César Montoya


El juez es un personaje sagrado. Todos lo reverenciamos porque él personifica la justicia. La política se fragua entre pasiones turbulentas, se ganan las preeminencias a físicos codazos y vence el que tiene más conocimientos, pero sobre todo, el que sabe evadir las talanqueras que le arman los adversarios. Los ascensos en la rama judicial son lentos, superando los cedazos que eliminan, aun por la vía de las simples sospechas, cualquier funcionario que no tenga una radiante hoja de vida. Existen jerarquías. El juez municipal, casi siempre es un abogado joven, escogido con lupa para que sea el resplandor de la ley en las aldeas. En una escala superior están los magistrados de los Tribunales Superiores de Distrito. Vienen luego las Altas Cortes, cumbre en la administración de justicia, soberano alcázar de sabiduría, honestidad y ejemplo.
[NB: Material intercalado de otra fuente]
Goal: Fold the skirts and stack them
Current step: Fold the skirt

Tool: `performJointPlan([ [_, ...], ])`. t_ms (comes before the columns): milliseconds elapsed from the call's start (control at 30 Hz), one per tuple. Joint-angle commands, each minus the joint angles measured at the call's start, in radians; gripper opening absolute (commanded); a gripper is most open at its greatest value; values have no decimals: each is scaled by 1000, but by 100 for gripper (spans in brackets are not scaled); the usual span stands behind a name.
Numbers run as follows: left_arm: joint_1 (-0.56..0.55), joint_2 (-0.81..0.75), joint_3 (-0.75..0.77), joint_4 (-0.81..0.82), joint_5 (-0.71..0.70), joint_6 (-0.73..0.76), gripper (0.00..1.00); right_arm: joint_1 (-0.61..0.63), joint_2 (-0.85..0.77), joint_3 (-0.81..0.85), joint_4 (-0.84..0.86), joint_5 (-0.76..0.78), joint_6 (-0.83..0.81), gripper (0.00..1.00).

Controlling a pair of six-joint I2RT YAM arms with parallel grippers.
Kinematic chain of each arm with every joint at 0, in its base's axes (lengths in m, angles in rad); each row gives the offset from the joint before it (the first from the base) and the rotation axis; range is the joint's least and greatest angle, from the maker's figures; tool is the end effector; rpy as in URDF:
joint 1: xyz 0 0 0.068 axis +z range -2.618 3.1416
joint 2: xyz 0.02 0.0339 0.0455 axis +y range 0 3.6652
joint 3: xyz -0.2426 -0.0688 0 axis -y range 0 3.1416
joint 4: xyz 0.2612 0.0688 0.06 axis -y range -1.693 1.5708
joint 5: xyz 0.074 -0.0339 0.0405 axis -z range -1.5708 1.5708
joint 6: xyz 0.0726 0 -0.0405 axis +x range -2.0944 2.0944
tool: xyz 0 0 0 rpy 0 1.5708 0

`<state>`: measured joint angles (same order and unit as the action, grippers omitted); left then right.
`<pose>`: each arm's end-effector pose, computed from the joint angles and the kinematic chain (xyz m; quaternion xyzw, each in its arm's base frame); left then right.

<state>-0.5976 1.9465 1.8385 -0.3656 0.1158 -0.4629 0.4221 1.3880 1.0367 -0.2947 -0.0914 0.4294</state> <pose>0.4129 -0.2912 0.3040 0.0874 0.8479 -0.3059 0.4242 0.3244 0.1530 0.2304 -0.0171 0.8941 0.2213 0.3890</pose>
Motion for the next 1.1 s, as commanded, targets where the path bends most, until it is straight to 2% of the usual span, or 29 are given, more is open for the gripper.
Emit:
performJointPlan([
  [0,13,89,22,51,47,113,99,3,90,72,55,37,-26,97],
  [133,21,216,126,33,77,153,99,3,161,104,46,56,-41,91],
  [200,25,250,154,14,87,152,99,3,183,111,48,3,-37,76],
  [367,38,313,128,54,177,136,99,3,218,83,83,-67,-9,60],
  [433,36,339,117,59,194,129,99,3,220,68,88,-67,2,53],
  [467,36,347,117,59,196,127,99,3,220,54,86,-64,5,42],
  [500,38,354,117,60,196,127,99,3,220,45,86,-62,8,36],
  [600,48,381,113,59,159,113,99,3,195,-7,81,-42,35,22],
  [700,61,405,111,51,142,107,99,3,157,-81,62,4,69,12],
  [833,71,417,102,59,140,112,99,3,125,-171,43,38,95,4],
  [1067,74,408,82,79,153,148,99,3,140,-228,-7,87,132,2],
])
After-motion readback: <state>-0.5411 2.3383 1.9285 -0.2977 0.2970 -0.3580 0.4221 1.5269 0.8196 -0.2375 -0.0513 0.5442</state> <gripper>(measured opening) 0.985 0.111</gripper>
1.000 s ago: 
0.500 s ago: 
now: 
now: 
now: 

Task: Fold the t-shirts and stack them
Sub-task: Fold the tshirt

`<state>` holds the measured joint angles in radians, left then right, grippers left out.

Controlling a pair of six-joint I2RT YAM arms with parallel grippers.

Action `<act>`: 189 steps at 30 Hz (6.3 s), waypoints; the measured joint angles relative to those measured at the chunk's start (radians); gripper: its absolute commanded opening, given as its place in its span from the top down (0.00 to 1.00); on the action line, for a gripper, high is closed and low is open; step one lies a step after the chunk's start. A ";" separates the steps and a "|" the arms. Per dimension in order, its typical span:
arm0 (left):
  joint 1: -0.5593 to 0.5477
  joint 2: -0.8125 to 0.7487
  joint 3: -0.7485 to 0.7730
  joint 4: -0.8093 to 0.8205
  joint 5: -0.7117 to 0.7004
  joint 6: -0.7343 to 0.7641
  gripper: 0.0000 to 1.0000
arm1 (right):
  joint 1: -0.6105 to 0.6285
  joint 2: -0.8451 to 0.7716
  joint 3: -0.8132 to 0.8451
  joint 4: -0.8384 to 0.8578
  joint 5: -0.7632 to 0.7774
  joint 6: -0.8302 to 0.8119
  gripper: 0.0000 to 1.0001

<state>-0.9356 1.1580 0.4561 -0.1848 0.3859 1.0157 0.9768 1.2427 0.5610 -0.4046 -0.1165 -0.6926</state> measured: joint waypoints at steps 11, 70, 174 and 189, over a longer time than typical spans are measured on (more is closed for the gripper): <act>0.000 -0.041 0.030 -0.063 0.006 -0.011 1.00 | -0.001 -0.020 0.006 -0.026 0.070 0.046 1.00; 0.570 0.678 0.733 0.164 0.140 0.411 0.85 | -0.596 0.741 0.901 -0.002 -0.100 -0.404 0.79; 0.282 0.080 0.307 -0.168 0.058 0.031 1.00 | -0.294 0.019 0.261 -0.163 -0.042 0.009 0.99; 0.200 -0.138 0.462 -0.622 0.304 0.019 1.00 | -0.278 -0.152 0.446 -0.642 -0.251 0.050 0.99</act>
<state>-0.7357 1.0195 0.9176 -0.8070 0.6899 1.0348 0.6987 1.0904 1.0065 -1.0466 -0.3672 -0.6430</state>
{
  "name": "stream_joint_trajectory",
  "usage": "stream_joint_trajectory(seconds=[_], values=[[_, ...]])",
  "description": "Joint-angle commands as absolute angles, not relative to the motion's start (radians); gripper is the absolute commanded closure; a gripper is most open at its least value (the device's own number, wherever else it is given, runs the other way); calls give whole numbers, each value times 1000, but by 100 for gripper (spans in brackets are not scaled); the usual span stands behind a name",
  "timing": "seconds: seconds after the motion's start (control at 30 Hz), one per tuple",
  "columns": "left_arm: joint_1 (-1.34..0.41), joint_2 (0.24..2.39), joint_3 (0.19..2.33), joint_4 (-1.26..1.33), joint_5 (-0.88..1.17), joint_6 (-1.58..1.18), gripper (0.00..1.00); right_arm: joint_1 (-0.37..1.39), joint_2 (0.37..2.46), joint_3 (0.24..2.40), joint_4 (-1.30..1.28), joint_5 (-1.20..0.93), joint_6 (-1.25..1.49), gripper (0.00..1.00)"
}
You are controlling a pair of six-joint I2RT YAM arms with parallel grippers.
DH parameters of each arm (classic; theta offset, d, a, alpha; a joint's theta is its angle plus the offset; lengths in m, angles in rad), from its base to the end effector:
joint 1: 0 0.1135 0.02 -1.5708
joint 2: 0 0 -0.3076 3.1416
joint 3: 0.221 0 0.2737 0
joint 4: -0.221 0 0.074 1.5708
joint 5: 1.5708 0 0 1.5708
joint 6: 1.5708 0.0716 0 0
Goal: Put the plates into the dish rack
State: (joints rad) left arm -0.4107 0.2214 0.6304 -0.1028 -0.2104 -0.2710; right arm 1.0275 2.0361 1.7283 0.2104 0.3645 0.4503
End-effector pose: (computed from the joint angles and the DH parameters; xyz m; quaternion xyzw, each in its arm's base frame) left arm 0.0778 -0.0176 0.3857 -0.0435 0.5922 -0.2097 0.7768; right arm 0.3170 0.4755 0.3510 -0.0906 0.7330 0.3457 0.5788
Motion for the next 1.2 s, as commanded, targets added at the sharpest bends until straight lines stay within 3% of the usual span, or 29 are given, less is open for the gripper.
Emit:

La justa ambición de todo juez, en el cenit de su vida, es la culminación de su carrera en el Consejo de Estado, Consejo Superior de la Judicatura, Corte Suprema de Justicia o Corte Constitucional.
Un país puede tener pésimas carreteras, mal servicio de acueductos y alcantarillados, carecer de agua potable, con un sistema eléctrico precario, con la población rural privada de lo básico, con escasez de médicos y hospitales incapaces de prestar un satisfactorio servicio social, con cárceles atiborradas con una población proclive a la delincuencia, con estrechez económica y mala remuneración para sus empleados, en fin, sometido a un rosario de falencias, pero un Estado así, no puede subsistir sin justicia. La justicia, constante y perpetua, es el cimiento de la armonía social, es la virtud moral que maneja el destino de los seres humanos. Por eso todos somos fiscales de la conducta de los jueces y no perdonamos sus extravíos.
El Consejo Superior de la Judicatura, Sala Disciplinaria, es un foco purulento. No existe un organismo más desacreditado en el país, semilla de fermentada descomposición. El carrusel de las pensiones demostró cómo funcionaba allí un amiguismo criminal que interpretaba libertinamente la ley para organizar serruchos contra el presupuesto de la nación. De esa cloaca debió salir un tal Henry Villarraga, magistrado, con una opinión encolerizada con sus relajos morales.
Hay otro caso perpetrado en esa letrina de la indignidad. Jorge Alonso Flechas Díaz, Angelino Lizcano Rivera y Julia Emma Garzón de Gómez, magistrados de Consejo Superior de la Judicatura, "los grandes halcones de la corrupción" en palabras de William Ospina, instigados por la parlamentaria Lucero Cortés, colocaron contra la pared al magistrado Rafael Vélez Fernández del Consejo Seccional de la judicatura de Cundinamarca, amonestándolo, sugiriéndole, rogándole, aconsejándole, presionándole para que sancionara disciplinariamente al abogado Juan Carlos Salazar Torres, denunciado por el señor esposo de la entrometida representante.
La víctima de esa conducta, señor Vélez Fernández, puso en conocimiento de la Honorable Corte Suprema de Justicia el degradante proceder. La investigación concluyó con una condena para la señora Cortés por tráfico de influencias y estampilló con el inri del deshonor a los magistrados coautores de ese delito. Las referencias que hace la Corte clavan en la vergüenza a cada uno de esos altos funcionarios, culpables aún más que la legisladora, porque humillaron la majestad de la justicia colocándola de rodillas ante la deshonesta congresista. Jorge Alonso Flechas, Angelino Lizcano y Julia Emma Garzón son unos magistrados venales que intimidaron a un subordinado para obligarlo a cometer un prevaricato.
En ese tinglado bochornoso también actuó Yira Lucía Olarte, la secretaria del Consejo Superior, investigada penalmente, quien estuvo al servicio procesal de esos bandidos en el carrusel de las pensiones. Jamás el país había tenido un alto tribunal convertido en nido de ratas.
Causa rabiosa hilaridad saber que estos malhechores deben ser juzgados por la irresponsable Comisión de Acusaciones de la Cámara. De allí, por los atajos de la compinchería delictuosa, saldrán absueltos o por un procedimiento de tortuga este caso habrá de prescribir. Mientras tanto esos magistrados, posiblemente autores de otras escandalosas tropelías, continúan, sin ninguna jerarquía moral, profiriendo sentencias. Los fariseos, sepulcros blanqueados, se apoderaron del templo de la justicia. Hace falta que, con látigo, los expulsen de la casa de Dios.